# Data shown
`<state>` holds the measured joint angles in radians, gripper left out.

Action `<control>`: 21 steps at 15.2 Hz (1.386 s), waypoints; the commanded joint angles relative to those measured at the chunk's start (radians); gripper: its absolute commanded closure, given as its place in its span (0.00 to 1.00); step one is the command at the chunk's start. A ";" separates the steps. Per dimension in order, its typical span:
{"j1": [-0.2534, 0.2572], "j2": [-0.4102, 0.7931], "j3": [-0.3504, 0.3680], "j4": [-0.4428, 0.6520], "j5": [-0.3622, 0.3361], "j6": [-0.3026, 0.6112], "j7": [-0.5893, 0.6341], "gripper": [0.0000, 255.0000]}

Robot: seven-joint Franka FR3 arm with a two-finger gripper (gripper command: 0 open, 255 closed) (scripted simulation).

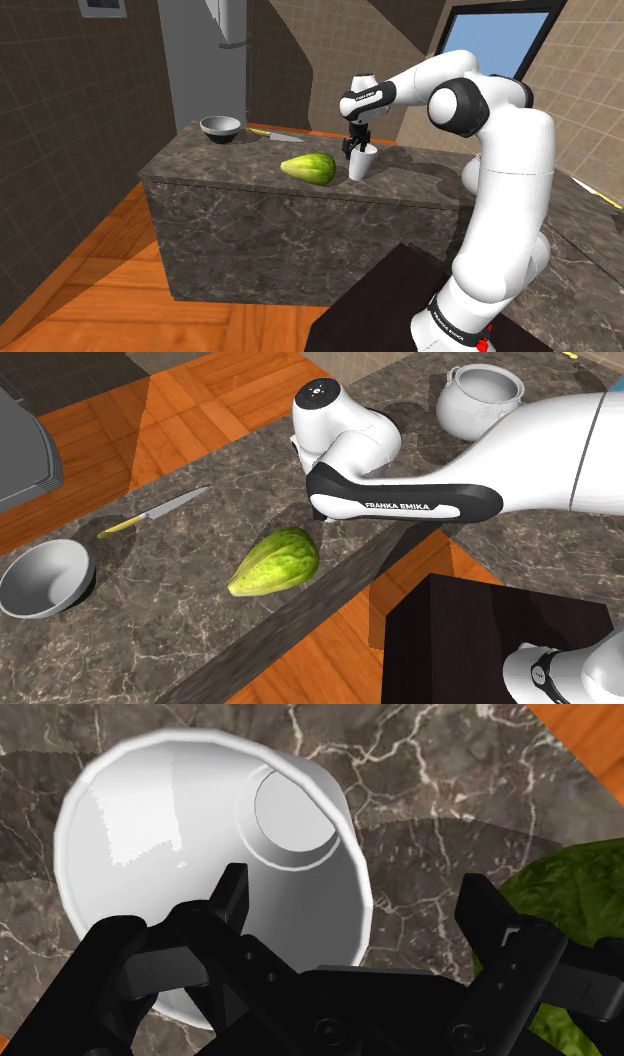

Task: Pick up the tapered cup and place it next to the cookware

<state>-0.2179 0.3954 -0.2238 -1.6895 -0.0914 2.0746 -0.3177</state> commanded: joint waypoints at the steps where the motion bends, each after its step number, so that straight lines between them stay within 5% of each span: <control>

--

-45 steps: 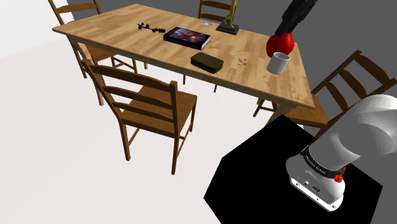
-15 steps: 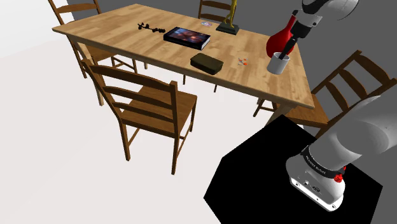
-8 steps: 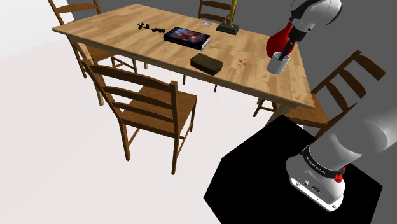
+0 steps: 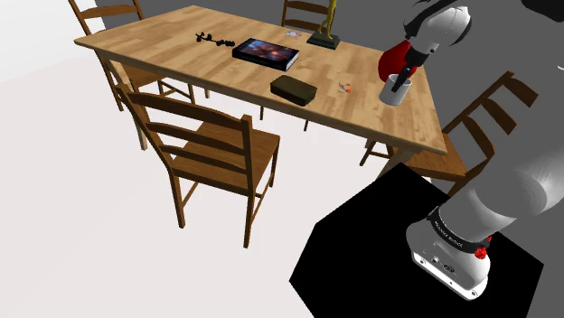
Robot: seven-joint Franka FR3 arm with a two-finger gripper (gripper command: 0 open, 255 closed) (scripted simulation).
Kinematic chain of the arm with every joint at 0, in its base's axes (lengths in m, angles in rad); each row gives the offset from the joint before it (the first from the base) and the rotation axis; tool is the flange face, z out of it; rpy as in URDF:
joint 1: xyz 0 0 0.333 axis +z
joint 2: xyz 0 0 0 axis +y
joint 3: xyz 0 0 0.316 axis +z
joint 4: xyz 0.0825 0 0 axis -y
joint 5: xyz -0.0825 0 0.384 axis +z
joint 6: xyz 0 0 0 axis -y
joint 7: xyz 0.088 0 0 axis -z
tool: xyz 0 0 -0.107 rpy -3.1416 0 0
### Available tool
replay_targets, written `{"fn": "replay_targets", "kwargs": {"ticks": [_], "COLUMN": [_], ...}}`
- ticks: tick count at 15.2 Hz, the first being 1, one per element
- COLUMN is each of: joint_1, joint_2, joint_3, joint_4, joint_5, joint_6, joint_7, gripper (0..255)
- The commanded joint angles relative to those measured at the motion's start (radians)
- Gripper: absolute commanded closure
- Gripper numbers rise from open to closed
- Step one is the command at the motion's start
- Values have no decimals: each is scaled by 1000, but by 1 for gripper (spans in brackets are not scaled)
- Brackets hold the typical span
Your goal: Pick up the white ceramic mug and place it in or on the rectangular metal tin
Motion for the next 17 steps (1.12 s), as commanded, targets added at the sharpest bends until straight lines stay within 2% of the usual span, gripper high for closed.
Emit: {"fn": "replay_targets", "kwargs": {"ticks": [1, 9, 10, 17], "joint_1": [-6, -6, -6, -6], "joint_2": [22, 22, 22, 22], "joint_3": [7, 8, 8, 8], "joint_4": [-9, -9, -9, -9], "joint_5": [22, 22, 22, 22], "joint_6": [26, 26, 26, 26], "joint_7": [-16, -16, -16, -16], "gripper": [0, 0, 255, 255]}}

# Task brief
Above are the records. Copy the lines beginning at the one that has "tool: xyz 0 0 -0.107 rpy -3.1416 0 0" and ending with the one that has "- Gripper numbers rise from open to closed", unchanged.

# Exercise answer
tool: xyz 0 0 -0.107 rpy -3.1416 0 0
### Available tool
replay_targets, written `{"fn": "replay_targets", "kwargs": {"ticks": [_], "COLUMN": [_], ...}}`
- ticks: tick count at 15.2 Hz, the first being 1, one per element
- COLUMN is each of: joint_1, joint_2, joint_3, joint_4, joint_5, joint_6, joint_7, gripper (0..255)
- The commanded joint angles relative to those measured at the motion's start (radians)
- Gripper: absolute commanded closure
- Gripper numbers rise from open to closed

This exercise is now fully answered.